Она останавливается в конце туннеля, изогнутого и мрачного. Штукатурка на стенах потрескалась. Она смотрит на меня не так, как прежде, а ясным и открытым взглядом, и говорит:
— Спасибо.
Переводит взгляд на Брэда и спрашивает:
— Ну что, ребята, вы готовы?
Потом открывает тяжёлую деревянную дверь, которую, похоже, выдрали из какого-то средневекового замка и привезли сюда. Если нам понадобится помощь, наши крики никто не услышит, и наши тела не найдут годами.
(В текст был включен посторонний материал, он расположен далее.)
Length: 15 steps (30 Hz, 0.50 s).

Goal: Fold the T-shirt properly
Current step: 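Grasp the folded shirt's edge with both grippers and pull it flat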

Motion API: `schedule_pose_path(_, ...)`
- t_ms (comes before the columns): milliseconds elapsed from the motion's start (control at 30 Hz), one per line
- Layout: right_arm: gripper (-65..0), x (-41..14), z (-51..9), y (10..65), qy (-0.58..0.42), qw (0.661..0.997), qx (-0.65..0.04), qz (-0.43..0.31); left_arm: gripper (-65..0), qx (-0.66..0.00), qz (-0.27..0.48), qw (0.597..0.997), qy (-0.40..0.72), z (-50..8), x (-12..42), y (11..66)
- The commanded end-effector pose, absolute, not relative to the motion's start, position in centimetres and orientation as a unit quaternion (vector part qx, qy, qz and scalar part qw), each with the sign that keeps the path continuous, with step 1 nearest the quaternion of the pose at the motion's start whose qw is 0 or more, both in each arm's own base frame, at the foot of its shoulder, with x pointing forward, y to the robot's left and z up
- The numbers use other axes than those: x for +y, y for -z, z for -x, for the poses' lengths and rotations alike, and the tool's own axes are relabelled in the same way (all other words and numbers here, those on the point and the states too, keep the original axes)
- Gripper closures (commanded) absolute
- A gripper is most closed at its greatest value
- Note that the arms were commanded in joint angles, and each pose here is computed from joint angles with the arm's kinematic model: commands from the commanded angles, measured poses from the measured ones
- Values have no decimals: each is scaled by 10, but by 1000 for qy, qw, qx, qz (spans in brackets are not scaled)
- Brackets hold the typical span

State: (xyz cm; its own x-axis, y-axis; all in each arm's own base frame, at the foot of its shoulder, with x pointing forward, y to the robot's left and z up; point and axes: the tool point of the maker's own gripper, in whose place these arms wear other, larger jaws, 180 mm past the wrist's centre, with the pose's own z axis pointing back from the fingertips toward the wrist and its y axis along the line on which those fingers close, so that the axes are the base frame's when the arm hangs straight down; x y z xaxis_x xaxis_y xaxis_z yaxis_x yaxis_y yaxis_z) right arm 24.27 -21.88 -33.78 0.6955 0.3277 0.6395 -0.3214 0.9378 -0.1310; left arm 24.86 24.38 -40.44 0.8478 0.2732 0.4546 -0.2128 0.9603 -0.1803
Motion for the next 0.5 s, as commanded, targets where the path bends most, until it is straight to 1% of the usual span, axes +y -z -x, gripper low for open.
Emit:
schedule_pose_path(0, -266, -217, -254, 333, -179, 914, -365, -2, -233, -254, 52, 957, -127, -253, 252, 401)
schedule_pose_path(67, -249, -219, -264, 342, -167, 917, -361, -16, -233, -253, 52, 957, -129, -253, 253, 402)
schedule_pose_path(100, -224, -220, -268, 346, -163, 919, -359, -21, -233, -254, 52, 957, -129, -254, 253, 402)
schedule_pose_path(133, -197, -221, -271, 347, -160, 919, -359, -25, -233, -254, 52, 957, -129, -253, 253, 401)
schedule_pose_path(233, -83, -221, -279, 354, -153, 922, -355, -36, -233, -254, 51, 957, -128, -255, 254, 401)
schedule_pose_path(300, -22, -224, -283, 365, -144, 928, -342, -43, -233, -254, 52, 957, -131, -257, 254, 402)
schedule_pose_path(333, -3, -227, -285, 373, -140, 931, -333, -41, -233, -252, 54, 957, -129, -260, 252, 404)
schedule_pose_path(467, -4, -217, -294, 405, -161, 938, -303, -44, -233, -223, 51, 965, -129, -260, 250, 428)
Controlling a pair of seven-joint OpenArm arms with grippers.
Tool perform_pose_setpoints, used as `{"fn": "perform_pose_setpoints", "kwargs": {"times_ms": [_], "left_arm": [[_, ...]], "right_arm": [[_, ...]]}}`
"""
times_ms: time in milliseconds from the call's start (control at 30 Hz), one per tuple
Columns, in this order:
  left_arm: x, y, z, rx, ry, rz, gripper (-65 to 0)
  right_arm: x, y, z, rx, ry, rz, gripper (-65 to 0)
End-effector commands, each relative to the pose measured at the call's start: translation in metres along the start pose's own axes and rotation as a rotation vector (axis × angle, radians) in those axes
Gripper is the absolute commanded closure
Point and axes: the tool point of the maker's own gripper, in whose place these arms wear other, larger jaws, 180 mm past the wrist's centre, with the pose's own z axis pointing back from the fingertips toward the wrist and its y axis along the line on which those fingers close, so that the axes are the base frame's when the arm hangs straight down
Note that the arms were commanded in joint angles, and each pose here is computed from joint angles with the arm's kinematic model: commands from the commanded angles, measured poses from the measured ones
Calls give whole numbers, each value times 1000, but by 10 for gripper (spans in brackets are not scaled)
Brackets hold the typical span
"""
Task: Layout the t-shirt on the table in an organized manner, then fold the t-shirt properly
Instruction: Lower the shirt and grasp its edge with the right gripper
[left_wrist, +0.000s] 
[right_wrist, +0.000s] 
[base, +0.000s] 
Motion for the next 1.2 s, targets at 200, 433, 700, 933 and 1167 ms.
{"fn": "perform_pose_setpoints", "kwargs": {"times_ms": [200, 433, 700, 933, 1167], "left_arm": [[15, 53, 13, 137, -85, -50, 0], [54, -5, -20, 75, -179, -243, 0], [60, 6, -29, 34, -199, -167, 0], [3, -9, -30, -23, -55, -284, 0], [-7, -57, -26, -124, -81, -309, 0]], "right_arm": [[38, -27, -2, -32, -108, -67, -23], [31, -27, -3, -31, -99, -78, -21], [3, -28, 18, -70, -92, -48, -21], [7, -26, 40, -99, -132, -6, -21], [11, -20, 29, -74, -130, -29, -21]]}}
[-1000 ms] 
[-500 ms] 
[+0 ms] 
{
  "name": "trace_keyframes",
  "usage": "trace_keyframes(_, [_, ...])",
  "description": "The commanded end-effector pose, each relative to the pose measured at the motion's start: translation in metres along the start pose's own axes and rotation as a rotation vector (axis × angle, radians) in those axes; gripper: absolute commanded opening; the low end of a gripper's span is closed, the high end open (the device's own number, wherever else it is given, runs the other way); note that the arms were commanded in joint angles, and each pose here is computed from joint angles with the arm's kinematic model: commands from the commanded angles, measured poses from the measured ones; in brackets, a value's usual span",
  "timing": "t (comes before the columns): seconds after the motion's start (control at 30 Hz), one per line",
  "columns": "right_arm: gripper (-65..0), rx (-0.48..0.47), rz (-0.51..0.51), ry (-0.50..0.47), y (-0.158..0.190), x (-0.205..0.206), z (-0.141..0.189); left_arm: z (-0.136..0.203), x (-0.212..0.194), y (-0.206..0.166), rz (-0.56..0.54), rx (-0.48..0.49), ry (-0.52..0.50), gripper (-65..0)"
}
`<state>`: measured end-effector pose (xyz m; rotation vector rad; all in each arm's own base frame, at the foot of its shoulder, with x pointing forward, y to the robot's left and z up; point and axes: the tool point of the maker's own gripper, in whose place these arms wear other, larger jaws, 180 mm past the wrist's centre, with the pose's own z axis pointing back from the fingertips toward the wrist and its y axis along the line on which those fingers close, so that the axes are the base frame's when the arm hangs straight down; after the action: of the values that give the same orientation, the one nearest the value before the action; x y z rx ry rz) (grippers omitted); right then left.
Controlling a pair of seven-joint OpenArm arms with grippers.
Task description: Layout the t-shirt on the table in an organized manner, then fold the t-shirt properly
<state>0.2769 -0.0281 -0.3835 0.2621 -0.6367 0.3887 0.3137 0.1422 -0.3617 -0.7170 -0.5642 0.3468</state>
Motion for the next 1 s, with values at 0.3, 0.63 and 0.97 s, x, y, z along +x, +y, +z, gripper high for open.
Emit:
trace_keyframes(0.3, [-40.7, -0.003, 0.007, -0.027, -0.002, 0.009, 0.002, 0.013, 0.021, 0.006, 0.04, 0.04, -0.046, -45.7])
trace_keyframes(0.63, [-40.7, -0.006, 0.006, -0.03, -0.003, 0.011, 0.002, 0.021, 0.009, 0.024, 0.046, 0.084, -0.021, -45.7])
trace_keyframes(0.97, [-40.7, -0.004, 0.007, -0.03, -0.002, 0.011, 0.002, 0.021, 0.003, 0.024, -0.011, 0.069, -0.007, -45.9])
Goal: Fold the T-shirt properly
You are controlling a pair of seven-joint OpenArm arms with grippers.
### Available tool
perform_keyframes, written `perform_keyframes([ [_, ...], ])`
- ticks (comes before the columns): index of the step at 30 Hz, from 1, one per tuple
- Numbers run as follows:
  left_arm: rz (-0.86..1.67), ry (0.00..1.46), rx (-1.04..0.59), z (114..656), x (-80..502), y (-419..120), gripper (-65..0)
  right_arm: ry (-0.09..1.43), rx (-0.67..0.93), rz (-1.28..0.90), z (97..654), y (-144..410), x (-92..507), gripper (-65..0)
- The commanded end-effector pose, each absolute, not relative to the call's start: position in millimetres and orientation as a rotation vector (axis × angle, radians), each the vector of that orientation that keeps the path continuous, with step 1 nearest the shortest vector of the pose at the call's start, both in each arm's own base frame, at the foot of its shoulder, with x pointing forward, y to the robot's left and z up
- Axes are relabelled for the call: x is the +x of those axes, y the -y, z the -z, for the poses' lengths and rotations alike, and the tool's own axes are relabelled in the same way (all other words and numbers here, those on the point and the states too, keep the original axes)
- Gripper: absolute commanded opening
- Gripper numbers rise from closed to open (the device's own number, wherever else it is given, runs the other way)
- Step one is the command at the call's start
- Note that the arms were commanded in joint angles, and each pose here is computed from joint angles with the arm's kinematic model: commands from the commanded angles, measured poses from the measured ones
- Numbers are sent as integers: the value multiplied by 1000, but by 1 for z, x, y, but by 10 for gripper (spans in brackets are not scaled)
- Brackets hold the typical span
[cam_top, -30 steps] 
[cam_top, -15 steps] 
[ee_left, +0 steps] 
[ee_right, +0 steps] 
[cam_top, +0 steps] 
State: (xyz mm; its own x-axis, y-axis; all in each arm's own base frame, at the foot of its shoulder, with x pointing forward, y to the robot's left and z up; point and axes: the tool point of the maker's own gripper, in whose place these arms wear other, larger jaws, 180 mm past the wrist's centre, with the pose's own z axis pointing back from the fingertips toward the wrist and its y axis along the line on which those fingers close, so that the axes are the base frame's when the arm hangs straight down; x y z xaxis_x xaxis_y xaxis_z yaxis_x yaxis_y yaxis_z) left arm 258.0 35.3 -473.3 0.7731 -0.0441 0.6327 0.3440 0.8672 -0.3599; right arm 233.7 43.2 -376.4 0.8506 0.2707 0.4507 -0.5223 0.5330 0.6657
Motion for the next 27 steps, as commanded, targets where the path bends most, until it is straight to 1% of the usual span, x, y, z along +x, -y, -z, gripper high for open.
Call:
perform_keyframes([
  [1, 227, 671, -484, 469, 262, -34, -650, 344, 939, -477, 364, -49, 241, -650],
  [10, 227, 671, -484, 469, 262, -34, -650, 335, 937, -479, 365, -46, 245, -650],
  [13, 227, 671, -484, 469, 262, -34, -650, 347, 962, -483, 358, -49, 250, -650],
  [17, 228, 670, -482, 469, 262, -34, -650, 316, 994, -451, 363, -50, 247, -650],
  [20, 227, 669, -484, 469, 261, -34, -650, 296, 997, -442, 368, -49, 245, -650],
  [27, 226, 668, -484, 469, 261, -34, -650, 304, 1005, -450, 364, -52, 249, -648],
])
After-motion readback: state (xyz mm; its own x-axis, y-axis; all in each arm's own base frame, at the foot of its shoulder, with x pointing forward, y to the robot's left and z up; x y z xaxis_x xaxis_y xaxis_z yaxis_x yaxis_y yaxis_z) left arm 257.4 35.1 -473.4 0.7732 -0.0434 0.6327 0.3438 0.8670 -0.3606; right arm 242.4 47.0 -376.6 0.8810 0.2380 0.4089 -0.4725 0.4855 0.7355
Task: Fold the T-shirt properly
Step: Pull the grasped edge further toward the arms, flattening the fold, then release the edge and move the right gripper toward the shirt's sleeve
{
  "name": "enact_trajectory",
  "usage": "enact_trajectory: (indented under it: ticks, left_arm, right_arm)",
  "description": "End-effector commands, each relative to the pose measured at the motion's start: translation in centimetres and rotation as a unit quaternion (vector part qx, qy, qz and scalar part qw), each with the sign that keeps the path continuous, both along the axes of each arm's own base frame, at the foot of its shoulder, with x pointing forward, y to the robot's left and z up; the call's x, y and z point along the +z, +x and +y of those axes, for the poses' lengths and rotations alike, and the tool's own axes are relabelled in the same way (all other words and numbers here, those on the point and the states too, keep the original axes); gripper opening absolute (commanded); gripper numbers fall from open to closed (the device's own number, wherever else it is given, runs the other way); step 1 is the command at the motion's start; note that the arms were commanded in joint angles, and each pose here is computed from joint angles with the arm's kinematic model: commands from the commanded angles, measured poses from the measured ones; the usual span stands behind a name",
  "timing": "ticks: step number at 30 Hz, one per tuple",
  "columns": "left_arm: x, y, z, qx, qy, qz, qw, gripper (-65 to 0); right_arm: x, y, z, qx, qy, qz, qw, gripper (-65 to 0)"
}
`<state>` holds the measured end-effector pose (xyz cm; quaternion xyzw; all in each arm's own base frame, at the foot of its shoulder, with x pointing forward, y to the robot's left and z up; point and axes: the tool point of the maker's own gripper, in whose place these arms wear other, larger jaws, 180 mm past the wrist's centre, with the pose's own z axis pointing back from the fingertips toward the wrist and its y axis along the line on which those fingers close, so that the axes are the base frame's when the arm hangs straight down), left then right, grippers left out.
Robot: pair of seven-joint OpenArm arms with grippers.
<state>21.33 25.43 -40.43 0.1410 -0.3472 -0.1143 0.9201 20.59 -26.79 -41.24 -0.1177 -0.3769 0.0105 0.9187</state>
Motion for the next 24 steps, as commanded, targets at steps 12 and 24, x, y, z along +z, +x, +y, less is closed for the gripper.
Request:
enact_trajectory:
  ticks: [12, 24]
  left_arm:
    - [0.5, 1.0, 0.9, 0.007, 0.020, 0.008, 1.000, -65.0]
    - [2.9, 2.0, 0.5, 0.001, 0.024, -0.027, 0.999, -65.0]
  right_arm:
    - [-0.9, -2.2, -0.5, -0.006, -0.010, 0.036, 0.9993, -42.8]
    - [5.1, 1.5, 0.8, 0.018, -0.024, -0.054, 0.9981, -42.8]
Сюда никто не ходит, это очевидно. Сырой, затхлый запах бьёт нам в лицо вместе с порывом холодного воздуха. За серым конусом фонарика Сесилии — чёрная бездна.
— Здесь нет света. Это подвал зрительного зала, и в восьмидесятых какому-то умнику пришла блестящая идея распихать старые коробки по углам. Они всегда перетасовывали коробки, дом за домом, подвал за подвалом. Не сомневаюсь, что здесь ничего нет. Но давайте уж убедимся.
Она пробирается сквозь паутину, освещая каморки, укромные уголки и старые подвальные помещения, которые пусты, если не считать отключенных вентиляционных отверстий и неиспользуемых котлов.
— Видишь? Ничего.
Пахнет плесенью, влажной грязью и немного — бетоном. В конце подвала, примерно в шести футах над потрескавшимся бетонным полом, находится деревянный люк или дверь, точно сказать не могу. Какой-то квадрат примерно три на три.
— Что там такое?
Она направляет туда фонарик.
— Кажется, дверь в подвал, под сценой.
Я прохожу мимо неё, она протягивает фонарик мне. Брэд сворачивает в какую-то комнату и выходит из неё с деревянным ящиком в руках.
— Стоял возле старого котла, — объясняет он, — можешь на него встать.
Он ставит ящик на пол, я встаю на него и нащупываю на двери подполья металлическое кольцо. Оно грязное, трещины в деревянном квадрате полны жуков, коконов и паутины. Уверена, что эту дверь не открывали несколько десятков лет. Так что, если старые записи кто-то запихал в подбрюшье зрительного зала, их не перенесли в подвал Сесилии.
Я тяну. Дверь не сдвигается с места. Я тяну. Она чуть скрипит.
Я тяну, и она, чёрт бы её побрал, наконец распахивается, отбрасывая меня назад, сваливая коробку, но Сесилия вовремя подхватывает меня и не даёт упасть. Я направляю фонарик на подполье. На меня смотрят два красных глаза — крыса. Я кричу, и она убегает.
Свет заливает пространство, открывая несколько десятков ящиков. Может, и сотен.
Сесилия приподнимается на цыпочки и заглядывает внутрь.
— Вот суки, — говорит она. — Тут никто, кроме меня, вообще работать не хочет. Я же им сказала, чтобы везде искали чёртовы коробки.